作 者 :陈玉霞,肖农,林丽云,刘玲
期 刊 :中国中药杂志 2009年 34卷 14期 页码:1852.
Keywords:cerebral ischemia, neural plasticity, brain-derived neurotrophic factor, apoptosis,
摘 要 :目的:比较研究麻黄碱添加不同剂量纳洛酮后,干预大鼠脑缺血再灌注损伤后的神经可塑性变化,探讨麻黄碱配伍纳洛酮后能否产生协同作用,促进神经重塑的最适比例及其分子机制。方法:体重220~250 g SD大鼠192只,改良Koizumi线栓法建立左侧MCAO模型。随机分为8组:自然康复组(0.5 mL),麻黄碱治疗组(1.5 mg·kg-1·d-1),小剂量纳洛酮治疗组(0.1 mg·kg-1·d-1),中剂量纳洛酮治疗组(0.2 mg·kg-1·d-1),高剂量纳洛酮治疗组(0.3 mg·kg-1·d-1),麻黄碱+小剂量纳洛酮治疗组(1.5 mg·kg-1·d-1),麻黄碱+中剂量纳洛酮治疗组(1.5 mg·kg-1·d-1),麻黄碱+高剂量纳洛酮治疗组(1.5 mg·kg-1·d-1),每天给药3次,腹腔注射。术后1,2,3,4周横木行走试验评定大鼠感觉运动整合功能恢复情况,免疫荧光方法检测缺血半球海马脑源性神经营养因子(BDNF)的表达,TUNEL法检测凋亡神经细胞数目。结果:横木行走试验,BDNF,TUNEL染色均显示纳络酮3个剂量组均无明显疗效,加上定量麻黄素后效果增加,且有量-效关系,其中麻黄碱+高剂量纳洛酮治疗组运动功能恢复最快,BDNF表达最好及缺血侧海马凋亡神经细胞最少,缺血损伤最轻,神经重塑进程明显加快。结论:麻黄碱和麻黄碱+纳洛酮各治疗组均能加速脑缺血损伤后大鼠运动功能的恢复速度,促进与神经重塑密切相关的BDNF表达,抑制缺血区神经细胞的凋亡;且随着纳洛酮添加剂量的增加,其作用更加明显,其机制可能与该剂量的纳洛酮能在脑缺血早期显著抑制缺血区神经细胞的凋亡,而与麻黄碱的正性作用形成协同作用而加速神经重塑有关。

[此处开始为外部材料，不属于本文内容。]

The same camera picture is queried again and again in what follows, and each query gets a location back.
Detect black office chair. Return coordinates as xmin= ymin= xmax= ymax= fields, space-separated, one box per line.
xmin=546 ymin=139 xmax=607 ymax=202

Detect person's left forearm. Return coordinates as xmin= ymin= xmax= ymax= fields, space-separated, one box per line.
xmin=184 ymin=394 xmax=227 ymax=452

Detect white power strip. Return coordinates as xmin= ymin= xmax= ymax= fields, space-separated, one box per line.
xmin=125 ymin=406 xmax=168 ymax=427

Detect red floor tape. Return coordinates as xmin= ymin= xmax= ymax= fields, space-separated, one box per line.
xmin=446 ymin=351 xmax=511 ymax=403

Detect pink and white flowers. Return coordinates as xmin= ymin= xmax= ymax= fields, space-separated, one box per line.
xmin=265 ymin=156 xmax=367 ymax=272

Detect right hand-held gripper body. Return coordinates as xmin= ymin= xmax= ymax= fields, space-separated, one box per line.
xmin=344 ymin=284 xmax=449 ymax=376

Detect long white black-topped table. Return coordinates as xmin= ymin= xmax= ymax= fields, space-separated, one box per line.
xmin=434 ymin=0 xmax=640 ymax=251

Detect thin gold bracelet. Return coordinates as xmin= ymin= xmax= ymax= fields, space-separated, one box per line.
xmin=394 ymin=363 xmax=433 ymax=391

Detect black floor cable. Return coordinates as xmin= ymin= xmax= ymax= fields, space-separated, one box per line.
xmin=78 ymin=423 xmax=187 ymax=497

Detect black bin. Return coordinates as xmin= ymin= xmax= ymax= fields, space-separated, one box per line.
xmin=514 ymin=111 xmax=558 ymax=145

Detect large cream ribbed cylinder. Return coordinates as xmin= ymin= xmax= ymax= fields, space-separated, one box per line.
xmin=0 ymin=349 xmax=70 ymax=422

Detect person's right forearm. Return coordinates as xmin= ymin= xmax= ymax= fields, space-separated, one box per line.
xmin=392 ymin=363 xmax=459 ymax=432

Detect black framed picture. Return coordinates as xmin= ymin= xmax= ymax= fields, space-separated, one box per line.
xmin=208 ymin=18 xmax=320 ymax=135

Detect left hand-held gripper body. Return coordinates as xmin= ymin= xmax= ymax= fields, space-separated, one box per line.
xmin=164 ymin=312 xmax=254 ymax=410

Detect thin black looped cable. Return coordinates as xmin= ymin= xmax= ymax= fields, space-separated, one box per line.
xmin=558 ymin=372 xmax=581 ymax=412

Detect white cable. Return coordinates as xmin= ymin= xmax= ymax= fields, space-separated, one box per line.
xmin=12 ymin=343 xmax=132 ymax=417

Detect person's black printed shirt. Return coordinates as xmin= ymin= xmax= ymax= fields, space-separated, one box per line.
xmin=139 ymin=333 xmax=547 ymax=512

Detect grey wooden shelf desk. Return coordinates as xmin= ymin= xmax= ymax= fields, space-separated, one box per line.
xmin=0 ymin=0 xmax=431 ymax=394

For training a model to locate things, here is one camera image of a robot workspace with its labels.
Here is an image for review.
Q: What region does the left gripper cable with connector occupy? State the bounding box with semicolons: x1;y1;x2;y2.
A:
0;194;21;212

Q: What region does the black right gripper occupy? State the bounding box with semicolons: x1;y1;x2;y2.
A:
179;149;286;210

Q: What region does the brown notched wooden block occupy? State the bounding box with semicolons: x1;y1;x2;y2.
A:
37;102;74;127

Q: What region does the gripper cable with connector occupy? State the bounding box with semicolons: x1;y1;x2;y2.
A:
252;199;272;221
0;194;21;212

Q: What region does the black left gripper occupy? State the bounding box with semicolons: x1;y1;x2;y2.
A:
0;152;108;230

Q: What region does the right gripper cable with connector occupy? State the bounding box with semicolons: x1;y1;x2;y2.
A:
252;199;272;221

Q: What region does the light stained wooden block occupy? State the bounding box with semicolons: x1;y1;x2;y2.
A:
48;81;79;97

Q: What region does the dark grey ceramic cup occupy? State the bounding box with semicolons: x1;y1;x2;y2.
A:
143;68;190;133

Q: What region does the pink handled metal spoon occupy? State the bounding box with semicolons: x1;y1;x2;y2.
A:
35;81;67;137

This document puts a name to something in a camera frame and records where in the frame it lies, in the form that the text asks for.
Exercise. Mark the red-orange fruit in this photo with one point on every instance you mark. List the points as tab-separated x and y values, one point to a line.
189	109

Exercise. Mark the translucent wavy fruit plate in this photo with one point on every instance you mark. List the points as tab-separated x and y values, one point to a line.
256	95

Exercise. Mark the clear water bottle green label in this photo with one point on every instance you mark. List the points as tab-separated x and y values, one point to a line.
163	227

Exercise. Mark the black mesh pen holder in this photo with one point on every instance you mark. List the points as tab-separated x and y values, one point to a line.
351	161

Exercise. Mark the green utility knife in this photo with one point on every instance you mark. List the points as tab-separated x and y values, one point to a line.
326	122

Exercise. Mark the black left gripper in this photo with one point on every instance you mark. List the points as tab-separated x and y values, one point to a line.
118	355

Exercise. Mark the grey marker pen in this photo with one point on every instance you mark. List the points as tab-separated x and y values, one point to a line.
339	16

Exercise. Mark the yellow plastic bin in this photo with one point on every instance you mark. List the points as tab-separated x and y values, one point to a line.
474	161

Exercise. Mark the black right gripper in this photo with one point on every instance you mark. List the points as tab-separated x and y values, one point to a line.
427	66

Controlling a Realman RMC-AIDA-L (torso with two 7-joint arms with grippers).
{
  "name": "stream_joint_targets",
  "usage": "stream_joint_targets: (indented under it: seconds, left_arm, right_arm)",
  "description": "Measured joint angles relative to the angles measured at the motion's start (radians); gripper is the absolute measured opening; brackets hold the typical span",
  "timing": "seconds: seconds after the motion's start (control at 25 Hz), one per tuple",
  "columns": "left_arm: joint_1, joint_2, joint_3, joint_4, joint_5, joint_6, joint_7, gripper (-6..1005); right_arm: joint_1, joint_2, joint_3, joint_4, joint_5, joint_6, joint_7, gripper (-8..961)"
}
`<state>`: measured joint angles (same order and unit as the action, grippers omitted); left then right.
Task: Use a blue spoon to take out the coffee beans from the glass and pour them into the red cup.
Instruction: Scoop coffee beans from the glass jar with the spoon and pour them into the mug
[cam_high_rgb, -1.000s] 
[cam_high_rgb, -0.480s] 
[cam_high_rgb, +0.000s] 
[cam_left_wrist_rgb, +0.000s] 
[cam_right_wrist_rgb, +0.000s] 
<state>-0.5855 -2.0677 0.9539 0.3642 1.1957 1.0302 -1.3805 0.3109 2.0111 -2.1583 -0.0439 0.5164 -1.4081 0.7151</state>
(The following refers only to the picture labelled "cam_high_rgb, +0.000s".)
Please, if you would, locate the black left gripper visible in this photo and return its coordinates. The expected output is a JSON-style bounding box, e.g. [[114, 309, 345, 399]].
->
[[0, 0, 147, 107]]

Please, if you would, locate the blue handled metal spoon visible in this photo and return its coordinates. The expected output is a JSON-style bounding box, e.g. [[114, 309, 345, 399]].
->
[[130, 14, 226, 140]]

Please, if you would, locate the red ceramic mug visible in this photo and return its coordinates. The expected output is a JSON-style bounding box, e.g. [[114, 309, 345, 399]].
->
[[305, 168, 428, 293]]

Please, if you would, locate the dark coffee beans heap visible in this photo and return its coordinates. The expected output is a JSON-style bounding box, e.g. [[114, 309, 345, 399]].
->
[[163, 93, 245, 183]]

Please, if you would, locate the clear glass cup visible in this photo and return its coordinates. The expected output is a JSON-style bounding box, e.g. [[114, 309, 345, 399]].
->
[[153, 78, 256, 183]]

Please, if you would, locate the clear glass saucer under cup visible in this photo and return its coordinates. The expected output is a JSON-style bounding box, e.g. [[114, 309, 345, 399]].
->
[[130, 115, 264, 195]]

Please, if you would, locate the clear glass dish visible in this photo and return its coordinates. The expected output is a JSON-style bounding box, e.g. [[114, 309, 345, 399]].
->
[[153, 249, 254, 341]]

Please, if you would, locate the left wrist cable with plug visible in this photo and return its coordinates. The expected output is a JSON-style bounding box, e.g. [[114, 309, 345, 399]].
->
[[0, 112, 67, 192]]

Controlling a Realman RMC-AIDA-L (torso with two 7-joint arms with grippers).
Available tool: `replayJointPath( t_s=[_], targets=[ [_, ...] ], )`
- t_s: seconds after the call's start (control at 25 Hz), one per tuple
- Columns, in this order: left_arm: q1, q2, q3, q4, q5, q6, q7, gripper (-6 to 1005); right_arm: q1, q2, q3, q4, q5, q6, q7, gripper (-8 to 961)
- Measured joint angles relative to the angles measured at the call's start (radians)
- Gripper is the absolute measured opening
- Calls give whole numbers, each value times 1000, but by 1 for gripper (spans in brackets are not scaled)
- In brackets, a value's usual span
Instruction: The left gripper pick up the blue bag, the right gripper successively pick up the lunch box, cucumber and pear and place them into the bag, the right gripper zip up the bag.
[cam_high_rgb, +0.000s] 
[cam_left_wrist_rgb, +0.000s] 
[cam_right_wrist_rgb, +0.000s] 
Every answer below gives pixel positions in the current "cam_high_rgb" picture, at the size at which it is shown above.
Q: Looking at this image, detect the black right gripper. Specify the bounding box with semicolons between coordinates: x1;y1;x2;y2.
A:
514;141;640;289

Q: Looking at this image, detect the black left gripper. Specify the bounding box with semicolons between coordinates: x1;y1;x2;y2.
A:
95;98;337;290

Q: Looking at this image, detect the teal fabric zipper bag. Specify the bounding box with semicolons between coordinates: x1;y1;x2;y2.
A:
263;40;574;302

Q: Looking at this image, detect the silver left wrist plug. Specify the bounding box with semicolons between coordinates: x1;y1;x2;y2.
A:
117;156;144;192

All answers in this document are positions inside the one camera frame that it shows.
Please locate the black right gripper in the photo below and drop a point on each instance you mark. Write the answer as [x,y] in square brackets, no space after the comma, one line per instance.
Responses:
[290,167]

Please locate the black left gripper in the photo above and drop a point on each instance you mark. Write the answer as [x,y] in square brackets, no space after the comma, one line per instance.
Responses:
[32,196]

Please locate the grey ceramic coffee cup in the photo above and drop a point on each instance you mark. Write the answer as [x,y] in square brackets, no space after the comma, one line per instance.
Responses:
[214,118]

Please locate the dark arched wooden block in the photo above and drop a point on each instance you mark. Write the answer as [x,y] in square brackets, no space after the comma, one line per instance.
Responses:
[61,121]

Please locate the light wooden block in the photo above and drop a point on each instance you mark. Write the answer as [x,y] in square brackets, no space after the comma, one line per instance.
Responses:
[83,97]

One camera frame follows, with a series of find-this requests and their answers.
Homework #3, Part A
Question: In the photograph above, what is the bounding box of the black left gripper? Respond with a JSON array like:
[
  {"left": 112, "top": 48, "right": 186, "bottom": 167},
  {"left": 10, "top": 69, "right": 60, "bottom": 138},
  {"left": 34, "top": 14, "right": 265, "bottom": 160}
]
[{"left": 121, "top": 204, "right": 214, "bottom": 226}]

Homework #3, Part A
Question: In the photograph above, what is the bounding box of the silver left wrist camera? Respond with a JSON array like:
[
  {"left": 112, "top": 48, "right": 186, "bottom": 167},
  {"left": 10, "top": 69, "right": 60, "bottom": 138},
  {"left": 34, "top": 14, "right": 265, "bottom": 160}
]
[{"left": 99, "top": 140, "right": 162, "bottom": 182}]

Abstract:Objective: To investigate the effects of ephedrine combined with various doses of naloxone on neural plasticity in rats after cerebral ischemia/reperfusion injury to explore the possibility of synergistic effect about ephedrine combined with naloxone, promoting the optimum ratio of neural remodeling and its molecular mechanism. Method: A total of 192 healthy adult Sprague-Dawley rats,220-250 g, were used to establish models of left middle cerebral artery occlusion using the suture occlusion method. Were randomly divided into 8 groups: the rats were intraperitoneally injected with 1.5 mg·kg-1·d-1 ephedrine (ephedrine group), with 0.1, 0.2, 0.3 mg·kg-1·d-1naloxone (low, moderate and high doses of naloxone groups), with 1.5 mg·kg-1·d-1 ephedrine + 0.1, 0.2, 0.3 mg·kg-1·d-1 naloxone (ephedrine + low, moderate and high doses of naloxone groups), and with 0.5 mL saline (model group), respectively. At 1-4 weeks following cerebral ischemia, sensorimotor integration in rats was assessed using the beam walking test, brain-derived neurotrophic factor (BDNF) expression was detected in the hippocampal CA3 area using immunohistochemistry 1-4 weeks after surgery. immunofluorescence method of detecting ischemic hemisphere hippocampal expression, The number of nerve cells apoptosis was detected using TUNEL assay. Result: BWT, BDNF, TUNEL assay results showed three doses of naloxone group had no significant effect, the effects increased together with the quantitative ephedrine, and had the amount-effect relationship, in which ephedrine + high dose of naloxone group the recovery of movement was fastest, BDNF expression in the best and ischemic apoptosis in the hippocampus at least, ischemic injury to the minimum, speed up the process of neural remodeling.Conclusion: The ephedrine and ephedrine + naloxone groups were accelerated motor function recovery rate in rat after cerebral ischemia, and the promotion of neural remodeling is closely related to the expression of BDNF, inhibit apoptosis in ischemic area, and with the increase of naloxone amount of additives, its role more clearly, the mechanism may be related to the dose of naloxone can significantly inhibit the ischemic area of apoptosis in early cerebral ischemia, so had the positive synergy effect with ephedrine to speed up the formation of neural remodeling.